→ EXERCISE DIRECTIONS
Begin at the line containing "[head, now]" in the entries below and end at the line containing "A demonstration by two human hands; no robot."; transcribe that range exactly and nothing outside it.

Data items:
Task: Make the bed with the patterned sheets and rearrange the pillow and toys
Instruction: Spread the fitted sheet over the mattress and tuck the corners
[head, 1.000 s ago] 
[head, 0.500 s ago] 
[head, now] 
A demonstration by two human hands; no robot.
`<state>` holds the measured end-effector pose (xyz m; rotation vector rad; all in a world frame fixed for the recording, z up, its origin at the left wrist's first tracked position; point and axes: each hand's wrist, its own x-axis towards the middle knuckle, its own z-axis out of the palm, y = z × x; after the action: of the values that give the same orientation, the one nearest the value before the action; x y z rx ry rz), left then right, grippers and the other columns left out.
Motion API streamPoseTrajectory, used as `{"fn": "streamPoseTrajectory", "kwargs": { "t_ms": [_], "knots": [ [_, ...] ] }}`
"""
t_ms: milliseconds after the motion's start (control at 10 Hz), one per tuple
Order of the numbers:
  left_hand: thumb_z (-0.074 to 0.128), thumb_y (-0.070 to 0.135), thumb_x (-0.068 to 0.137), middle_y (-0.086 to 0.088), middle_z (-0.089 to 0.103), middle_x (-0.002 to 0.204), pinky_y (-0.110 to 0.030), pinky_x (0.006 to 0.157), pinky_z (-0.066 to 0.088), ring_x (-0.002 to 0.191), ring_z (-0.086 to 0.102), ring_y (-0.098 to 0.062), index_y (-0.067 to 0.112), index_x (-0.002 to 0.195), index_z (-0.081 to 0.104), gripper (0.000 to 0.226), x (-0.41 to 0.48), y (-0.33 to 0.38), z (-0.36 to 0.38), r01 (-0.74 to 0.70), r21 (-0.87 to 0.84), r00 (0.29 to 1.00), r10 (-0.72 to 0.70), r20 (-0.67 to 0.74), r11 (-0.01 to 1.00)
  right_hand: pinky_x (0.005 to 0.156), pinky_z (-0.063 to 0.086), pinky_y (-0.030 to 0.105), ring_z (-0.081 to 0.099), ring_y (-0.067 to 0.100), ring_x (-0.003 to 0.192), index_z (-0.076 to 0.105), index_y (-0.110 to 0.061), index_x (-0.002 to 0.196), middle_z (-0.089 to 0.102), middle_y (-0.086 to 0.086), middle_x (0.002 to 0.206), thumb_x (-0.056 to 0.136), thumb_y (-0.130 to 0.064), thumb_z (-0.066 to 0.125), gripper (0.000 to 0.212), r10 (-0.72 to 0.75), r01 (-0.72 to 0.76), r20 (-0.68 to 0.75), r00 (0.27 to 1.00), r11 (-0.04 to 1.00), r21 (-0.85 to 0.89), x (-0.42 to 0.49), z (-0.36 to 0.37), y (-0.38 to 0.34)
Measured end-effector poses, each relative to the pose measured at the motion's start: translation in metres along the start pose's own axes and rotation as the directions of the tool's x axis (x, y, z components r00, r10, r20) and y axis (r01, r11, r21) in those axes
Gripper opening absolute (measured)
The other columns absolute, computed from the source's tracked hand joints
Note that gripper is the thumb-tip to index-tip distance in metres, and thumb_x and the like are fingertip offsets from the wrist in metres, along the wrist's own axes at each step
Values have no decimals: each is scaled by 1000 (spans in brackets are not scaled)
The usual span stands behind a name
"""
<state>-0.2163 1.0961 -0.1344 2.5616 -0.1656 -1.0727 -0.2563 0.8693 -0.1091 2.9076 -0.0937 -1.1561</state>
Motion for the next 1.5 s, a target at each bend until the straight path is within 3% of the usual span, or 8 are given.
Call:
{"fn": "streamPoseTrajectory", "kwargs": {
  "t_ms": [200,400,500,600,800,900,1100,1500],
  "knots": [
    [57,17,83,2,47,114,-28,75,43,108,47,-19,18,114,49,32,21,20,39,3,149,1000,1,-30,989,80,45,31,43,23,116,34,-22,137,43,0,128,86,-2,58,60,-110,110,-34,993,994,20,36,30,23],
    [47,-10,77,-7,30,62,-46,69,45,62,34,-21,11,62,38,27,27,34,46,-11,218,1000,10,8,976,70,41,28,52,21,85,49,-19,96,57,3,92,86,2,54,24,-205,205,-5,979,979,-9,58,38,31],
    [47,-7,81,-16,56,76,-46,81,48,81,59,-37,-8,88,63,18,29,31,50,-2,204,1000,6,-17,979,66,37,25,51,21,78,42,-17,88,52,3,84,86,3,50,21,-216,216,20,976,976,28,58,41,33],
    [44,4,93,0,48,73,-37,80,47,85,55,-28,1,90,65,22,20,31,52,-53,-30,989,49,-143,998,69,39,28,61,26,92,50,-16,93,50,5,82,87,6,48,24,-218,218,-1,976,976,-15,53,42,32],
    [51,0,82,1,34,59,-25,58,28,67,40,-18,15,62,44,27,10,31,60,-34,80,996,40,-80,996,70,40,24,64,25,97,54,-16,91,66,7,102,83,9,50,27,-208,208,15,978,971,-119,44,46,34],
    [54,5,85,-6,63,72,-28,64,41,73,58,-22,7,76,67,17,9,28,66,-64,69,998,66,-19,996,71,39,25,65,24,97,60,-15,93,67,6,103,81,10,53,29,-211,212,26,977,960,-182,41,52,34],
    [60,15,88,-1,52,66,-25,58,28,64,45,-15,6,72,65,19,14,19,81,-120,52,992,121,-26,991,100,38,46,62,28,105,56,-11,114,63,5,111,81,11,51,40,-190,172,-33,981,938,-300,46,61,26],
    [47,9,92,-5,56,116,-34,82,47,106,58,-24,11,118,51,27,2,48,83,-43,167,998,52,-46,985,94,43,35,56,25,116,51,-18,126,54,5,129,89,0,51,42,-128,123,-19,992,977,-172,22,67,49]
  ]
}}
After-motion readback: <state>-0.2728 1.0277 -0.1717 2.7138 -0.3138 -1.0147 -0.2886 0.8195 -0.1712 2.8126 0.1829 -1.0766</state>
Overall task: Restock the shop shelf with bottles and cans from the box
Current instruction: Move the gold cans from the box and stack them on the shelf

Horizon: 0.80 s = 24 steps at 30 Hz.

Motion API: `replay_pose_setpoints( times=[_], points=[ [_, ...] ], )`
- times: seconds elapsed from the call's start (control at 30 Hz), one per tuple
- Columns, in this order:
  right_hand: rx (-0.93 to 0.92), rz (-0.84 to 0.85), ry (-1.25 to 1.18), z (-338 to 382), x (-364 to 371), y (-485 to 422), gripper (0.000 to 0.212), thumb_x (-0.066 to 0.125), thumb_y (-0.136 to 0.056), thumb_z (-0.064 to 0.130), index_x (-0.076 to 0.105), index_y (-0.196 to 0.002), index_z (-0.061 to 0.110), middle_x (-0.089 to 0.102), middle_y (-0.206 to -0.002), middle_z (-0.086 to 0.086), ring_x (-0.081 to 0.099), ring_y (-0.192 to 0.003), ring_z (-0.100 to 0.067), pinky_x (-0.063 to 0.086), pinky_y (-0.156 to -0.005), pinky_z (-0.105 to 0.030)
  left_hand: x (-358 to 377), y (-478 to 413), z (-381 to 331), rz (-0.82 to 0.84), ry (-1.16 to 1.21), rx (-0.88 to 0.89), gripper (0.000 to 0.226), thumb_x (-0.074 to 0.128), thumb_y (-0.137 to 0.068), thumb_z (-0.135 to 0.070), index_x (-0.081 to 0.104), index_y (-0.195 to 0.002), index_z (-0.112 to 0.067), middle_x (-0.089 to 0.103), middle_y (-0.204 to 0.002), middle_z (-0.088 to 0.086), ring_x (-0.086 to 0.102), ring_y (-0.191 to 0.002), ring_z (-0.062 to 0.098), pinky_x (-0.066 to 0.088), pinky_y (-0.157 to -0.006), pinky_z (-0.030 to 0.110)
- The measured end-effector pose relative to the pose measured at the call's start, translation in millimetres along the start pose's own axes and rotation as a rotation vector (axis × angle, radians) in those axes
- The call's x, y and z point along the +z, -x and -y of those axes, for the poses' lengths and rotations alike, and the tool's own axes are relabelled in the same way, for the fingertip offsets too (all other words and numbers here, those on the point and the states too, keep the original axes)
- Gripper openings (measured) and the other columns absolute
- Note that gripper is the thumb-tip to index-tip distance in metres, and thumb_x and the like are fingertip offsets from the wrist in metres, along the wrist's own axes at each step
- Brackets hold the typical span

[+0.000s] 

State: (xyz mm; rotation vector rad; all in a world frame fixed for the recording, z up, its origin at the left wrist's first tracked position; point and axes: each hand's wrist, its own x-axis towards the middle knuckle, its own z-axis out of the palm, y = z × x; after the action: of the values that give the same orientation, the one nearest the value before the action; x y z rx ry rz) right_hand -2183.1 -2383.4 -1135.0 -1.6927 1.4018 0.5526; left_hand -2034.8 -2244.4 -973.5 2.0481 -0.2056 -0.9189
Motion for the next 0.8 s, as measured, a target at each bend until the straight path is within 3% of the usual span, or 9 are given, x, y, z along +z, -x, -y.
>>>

→ EXERCISE SOLUTION
[head, now] 
A demonstration by two human hands; no robot.

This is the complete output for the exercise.